• **WHAT TO WORK ON**:
Leave the pictures out and repeat the rest of the data below exactly.

• **PROVIDED DATA**:

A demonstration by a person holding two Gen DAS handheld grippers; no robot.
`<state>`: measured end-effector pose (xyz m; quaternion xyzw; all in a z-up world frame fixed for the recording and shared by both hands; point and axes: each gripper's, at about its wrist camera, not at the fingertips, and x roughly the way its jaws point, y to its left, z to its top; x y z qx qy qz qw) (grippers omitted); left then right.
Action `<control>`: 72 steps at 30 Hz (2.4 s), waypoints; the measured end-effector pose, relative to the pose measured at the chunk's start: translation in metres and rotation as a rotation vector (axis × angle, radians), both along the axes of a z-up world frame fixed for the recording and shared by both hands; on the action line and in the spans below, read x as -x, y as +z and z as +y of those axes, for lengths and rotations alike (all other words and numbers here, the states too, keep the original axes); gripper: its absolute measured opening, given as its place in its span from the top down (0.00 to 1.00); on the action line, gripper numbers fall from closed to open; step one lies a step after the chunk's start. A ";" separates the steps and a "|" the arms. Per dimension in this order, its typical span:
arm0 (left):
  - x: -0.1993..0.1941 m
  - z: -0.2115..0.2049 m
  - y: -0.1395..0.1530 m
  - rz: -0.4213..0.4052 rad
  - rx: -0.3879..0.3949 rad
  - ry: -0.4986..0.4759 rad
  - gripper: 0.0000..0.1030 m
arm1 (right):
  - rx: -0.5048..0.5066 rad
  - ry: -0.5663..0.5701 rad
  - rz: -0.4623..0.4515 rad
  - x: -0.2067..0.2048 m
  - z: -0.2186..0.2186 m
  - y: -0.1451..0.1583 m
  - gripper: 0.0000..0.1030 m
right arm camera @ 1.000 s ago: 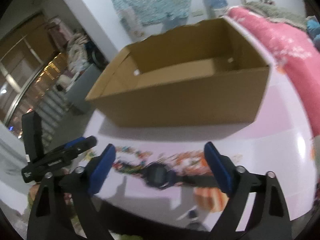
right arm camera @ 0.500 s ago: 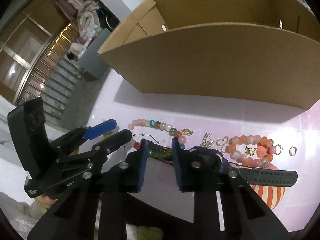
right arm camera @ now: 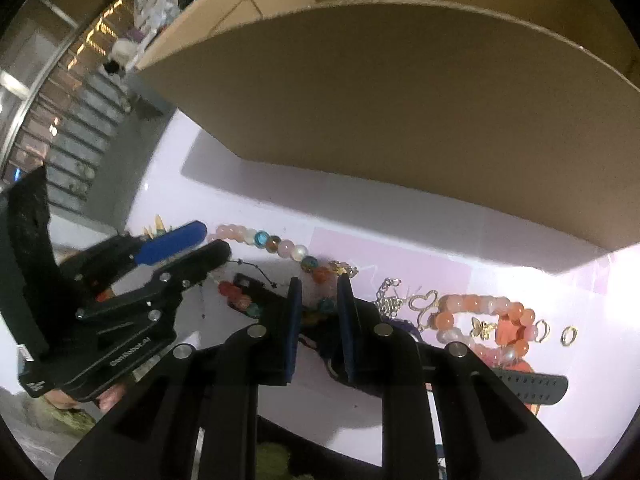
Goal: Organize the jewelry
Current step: 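Close the left gripper on the multicolored beaded bracelet and lift it, then carry the bracelet into the cardboard box and open the left gripper, then withdraw both tools from the box back toward the black smartwatch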
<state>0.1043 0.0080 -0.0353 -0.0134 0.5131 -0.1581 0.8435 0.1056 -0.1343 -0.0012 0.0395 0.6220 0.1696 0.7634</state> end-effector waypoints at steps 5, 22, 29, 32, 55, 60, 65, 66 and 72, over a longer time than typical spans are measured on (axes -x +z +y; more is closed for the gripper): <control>-0.002 -0.004 -0.001 -0.007 -0.027 -0.004 0.76 | 0.057 0.060 0.006 -0.005 0.010 0.000 0.82; 0.009 0.001 0.016 -0.076 0.008 -0.005 0.92 | 0.043 0.043 -0.102 0.006 0.006 0.019 0.90; 0.029 -0.001 0.050 -0.142 0.031 -0.020 0.92 | -0.014 0.017 -0.186 0.018 -0.007 0.050 0.90; 0.038 -0.005 0.076 -0.197 0.052 -0.034 0.92 | -0.047 0.008 -0.250 0.024 -0.016 0.076 0.90; -0.164 -0.086 0.124 -0.185 -0.092 -0.122 0.92 | -0.221 -0.073 -0.130 -0.168 -0.074 0.093 0.90; -0.211 -0.093 0.092 -0.093 -0.177 -0.101 0.91 | -0.193 -0.073 -0.059 -0.218 -0.069 0.063 0.90; -0.228 -0.092 0.084 -0.064 -0.208 -0.081 0.90 | -0.185 -0.081 -0.004 -0.248 -0.064 0.038 0.89; -0.227 -0.091 0.085 -0.064 -0.207 -0.080 0.86 | -0.187 -0.080 -0.005 -0.247 -0.064 0.037 0.89; -0.204 -0.078 0.107 -0.117 -0.182 -0.058 0.59 | -0.186 -0.100 -0.091 -0.233 -0.079 0.057 0.89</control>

• **TASK ANSWER**:
A demonstration by a person holding two Gen DAS handheld grippers; no robot.
`<state>`: measured end-effector pose (xyz m; quaternion xyzw; all in a z-up world frame fixed for the recording and shared by both hands; point and axes: each gripper's, at about its wrist camera, not at the fingertips, and x roughly the way its jaws point, y to its left, z to its top; x y z qx qy qz qw) (grippers omitted); left then right.
Action `<control>`: 72 steps at 30 Hz (2.4 s), waypoints; the measured end-effector pose, relative to the pose measured at the chunk's start: translation in metres and rotation as a rotation vector (axis × angle, radians), both along the axes of a z-up world frame fixed for the recording and shared by both hands; on the action line and in the spans below, read x as -x, y as +z and z as +y of those axes, for lengths and rotations alike (all other words and numbers here, the states too, keep the original axes); gripper: its absolute measured opening, given as its place in its span from the top down (0.00 to 1.00); on the action line, gripper numbers fall from closed to open; step one lies a step after the chunk's start. A ";" separates the steps and a "|" the arms. Per dimension in this order, its typical span:
arm0 (left):
  - x: -0.1993..0.1941 m
  - z: -0.2115..0.2049 m
  - y: -0.1395..0.1530 m
  - rz: -0.4213..0.4052 rad
  - rx: -0.3879..0.3949 rad
  - ry: -0.4986..0.4759 rad
  - gripper: 0.0000..0.1030 m
arm1 (right):
  - rx: -0.5048..0.5066 rad
  - ry: -0.5663..0.5701 rad
  - rz: -0.4623..0.4515 rad
  - x: -0.2067..0.2048 m
  - z: -0.2186..0.2186 m
  - y: -0.1451..0.1583 m
  - gripper: 0.0000..0.1030 m
right arm camera @ 1.000 s ago: 
right arm camera @ 0.500 s ago: 
right arm camera @ now: 
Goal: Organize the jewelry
Current step: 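Close the left gripper on the multicolored beaded bracelet and lift it, then carry the bracelet into the cardboard box and open the left gripper, then withdraw both tools from the box back toward the black smartwatch
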<state>0.1043 0.0080 -0.0353 -0.0134 0.5131 -0.1581 0.8435 0.1056 -0.1343 -0.0012 0.0395 0.6220 0.1696 0.7634</state> end-effector waypoints at steps 5, 22, 29, 32, 55, 60, 65, 66 and 72, over a longer time than typical spans are measured on (axes -x +z +y; more is closed for the gripper): <control>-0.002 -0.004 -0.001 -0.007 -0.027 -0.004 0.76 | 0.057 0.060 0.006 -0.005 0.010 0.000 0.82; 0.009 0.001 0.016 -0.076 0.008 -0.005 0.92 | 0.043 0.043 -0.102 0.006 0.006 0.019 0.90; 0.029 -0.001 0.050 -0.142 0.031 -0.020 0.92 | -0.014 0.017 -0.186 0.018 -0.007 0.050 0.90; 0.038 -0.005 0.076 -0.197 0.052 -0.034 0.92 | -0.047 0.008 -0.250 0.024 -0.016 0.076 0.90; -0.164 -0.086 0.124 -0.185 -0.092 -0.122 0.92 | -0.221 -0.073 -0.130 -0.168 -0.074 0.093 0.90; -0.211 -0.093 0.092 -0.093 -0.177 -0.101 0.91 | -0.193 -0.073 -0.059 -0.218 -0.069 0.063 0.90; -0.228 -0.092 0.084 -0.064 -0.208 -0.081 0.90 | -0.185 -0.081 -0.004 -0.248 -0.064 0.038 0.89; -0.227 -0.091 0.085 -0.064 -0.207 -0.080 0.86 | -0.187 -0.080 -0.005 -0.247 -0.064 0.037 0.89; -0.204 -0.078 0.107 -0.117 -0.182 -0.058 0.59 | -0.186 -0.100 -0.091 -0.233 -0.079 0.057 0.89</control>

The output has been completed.